Les DRH sont davantage préoccupées par la préservation de l’équilibre entre la vie professionnelle et personnelle : « C’est encore plus difficile lorsque les salariés sont en télétravail de savoir si la charge du travail du collaborateur n’est pas trop lourde », indique Eric Varache. D’autant que plusieurs études ont démontré que certains salariés multipliaient les heures lorsqu’ils étaient en télétravail : « Ils ont tendance à garder plein de dossiers à traiter pendant leurs "tracances", car ils savent qu’ils seront moins importunés qu’au bureau », observe Servane Petit. Pour éviter que les salariés restent trop connectés dans le jardin ou sur une terrasse, de plus en plus d’entreprises ne prévoient pas de réunion avant 9 heures ni après 18 heures.

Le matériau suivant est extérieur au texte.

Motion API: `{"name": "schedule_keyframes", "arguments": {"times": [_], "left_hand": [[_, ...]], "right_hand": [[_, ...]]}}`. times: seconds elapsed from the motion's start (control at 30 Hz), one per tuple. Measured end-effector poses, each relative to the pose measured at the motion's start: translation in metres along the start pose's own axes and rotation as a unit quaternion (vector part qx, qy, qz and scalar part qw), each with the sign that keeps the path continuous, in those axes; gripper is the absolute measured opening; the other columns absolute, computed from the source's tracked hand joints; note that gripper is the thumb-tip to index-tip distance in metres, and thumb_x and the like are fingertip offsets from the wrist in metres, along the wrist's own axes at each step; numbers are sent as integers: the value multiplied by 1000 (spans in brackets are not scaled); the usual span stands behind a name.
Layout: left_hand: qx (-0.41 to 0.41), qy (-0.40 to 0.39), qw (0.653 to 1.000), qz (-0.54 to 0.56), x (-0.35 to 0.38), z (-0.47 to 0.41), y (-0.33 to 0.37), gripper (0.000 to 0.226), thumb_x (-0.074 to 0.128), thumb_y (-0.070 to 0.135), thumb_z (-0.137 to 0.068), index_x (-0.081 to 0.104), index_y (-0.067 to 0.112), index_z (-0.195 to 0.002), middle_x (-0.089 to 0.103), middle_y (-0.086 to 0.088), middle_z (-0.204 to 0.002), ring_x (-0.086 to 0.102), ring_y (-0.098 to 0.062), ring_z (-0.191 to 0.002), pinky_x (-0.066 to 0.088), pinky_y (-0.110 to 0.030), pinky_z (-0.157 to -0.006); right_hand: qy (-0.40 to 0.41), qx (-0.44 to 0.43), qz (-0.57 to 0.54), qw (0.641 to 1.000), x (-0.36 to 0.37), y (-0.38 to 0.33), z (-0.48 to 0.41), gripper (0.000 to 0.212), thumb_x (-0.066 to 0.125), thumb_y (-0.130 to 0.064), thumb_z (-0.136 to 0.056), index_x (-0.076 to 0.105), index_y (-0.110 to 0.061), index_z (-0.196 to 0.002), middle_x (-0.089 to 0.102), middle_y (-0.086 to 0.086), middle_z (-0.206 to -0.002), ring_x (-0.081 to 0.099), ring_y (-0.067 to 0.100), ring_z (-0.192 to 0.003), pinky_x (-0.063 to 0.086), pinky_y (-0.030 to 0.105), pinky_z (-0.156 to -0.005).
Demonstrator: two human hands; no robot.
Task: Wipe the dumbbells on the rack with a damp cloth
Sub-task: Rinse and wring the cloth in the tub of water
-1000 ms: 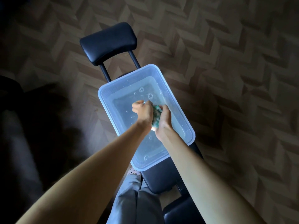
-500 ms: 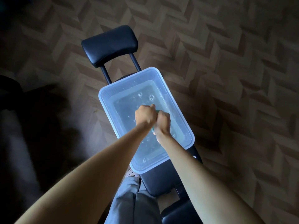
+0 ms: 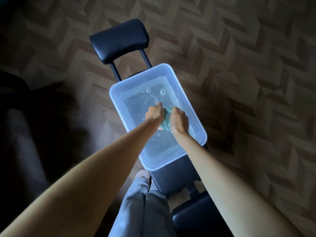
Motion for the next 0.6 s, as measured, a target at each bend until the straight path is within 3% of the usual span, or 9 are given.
{"name": "schedule_keyframes", "arguments": {"times": [0.03, 0.1, 0.17, 0.23, 0.3, 0.37, 0.43, 0.6], "left_hand": [[-4, -21, 1000, 15, -3, 9, 1, 35, 31, 30, -96, 55, 6, -102, 59, -17, -90, 59, -29, -70, 52, -32, -64], [-1, -75, 997, 26, -9, 29, 10, 24, 33, 26, -97, 49, 9, -100, 50, -9, -78, 50, -21, -60, 44, -26, -60], [35, -107, 994, 8, -18, 50, 21, 11, 42, 18, -93, 50, 13, -98, 49, -7, -82, 49, -20, -66, 44, -25, -64], [81, -113, 990, -26, -28, 69, 31, 17, 50, 11, -90, 53, 16, -107, 51, -8, -93, 51, -21, -80, 48, -25, -67], [131, -66, 987, -72, -43, 89, 43, 30, 58, 10, -88, 54, 16, -117, 52, -8, -96, 51, -20, -86, 50, -22, -63], [178, -23, 980, -82, -63, 118, 56, 30, 64, 13, -85, 55, 16, -113, 55, -8, -95, 53, -19, -82, 50, -19, -54], [205, 0, 976, -76, -78, 137, 66, 24, 66, 15, -84, 54, 19, -104, 58, -9, -90, 54, -20, -76, 49, -15, -47], [269, 87, 959, 17, -161, 223, 78, 19, 69, 21, -80, 55, 14, -91, 58, -11, -92, 59, -25, -83, 55, -40, -72]], "right_hand": [[-2, 43, 5, 999, -5, 6, 3, 44, 29, -37, -98, 55, -6, -117, 57, 20, -121, 54, 37, -107, 47, 43, -92], [-29, 99, -21, 994, -13, 9, 15, 53, 27, -46, -98, 44, -10, -132, 49, 14, -128, 51, 36, -116, 52, 46, -87], [-65, 117, -79, 988, -15, 1, 29, 56, 34, -51, -91, 46, -13, -130, 47, 11, -130, 53, 34, -113, 55, 43, -77], [-96, 120, -140, 978, -18, -12, 46, 47, 40, -44, -85, 57, -12, -114, 55, 13, -124, 60, 28, -101, 54, 35, -67], [-125, 108, -177, 970, -27, -32, 73, 29, 40, -32, -87, 60, -12, -95, 63, 11, -106, 61, 21, -84, 50, 28, -62], [-160, 94, -218, 958, -32, -51, 104, 23, 37, -24, -89, 56, -14, -83, 63, 8, -89, 59, 18, -78, 49, 31, -72], [-184, 68, -241, 950, -35, -65, 125, 20, 37, -19, -88, 56, -14, -82, 61, 6, -85, 59, 19, -82, 48, 36, -82], [-255, -97, -171, 947, -28, -135, 220, 20, 40, -5, -87, 57, -15, -90, 61, 6, -91, 61, 15, -79, 51, 37, -84]]}}
Point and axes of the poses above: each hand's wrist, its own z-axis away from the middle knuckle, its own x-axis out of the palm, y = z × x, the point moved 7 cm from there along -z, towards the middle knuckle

Un problème d’iniquité entre les salariés

Autre souci : tous des salariés ne sont pas égaux face aux « tracances ». « Les services informatique, accueil ou administration du personnel ne sont pas autorisés à prendre plus d’un jour de télétravail, ce qui crée un problème d’iniquité entre les collaborateurs que l’on ne peut pas résoudre. Même si on fait de la pédagogie sur le sujet, cela crée parfois des tensions », témoigne Eric Varache. Une difficulté à laquelle Servane Petit est confrontée : « Les services logistique et les commerciaux ont besoin d’être sur site ou chez les clients. Ce n’est pas toujours facile pour eux de voir leurs collègues de bénéficier d’une souplesse d’organisation qui n’est pas possible pour eux », souligne-t-elle. Dernier petit point noir des « tracances » : « Les difficultés de connexion Internet dans certains lieux de villégiature, avec des visios qui plantent », relève Jonathan Gilbert.

Des désagréments qui ne feront pourtant pas changer de cap les entreprises concernant les « tracances ». Car les bénéfices du système sont jugés supérieurs. « La charge mentale des salariés est libérée grâce à ce système. C’est clairement un facteur d’attractivité et de rétention de nos collaborateurs », indique Claire Degueil. Et grâce aux « tracances » de fin d’été, les salariés gardent le bénéfice de leur congé plus longtemps, note Eric Varache : « La reprise du travail se fait en douceur, ce qui rend plus sereine la rentrée en présentiel ».

*Cette enquête a été conduite auprès de 2.108 répondants, salariés de 18 à 65 ans en France, du 22 au 23 mars 2023.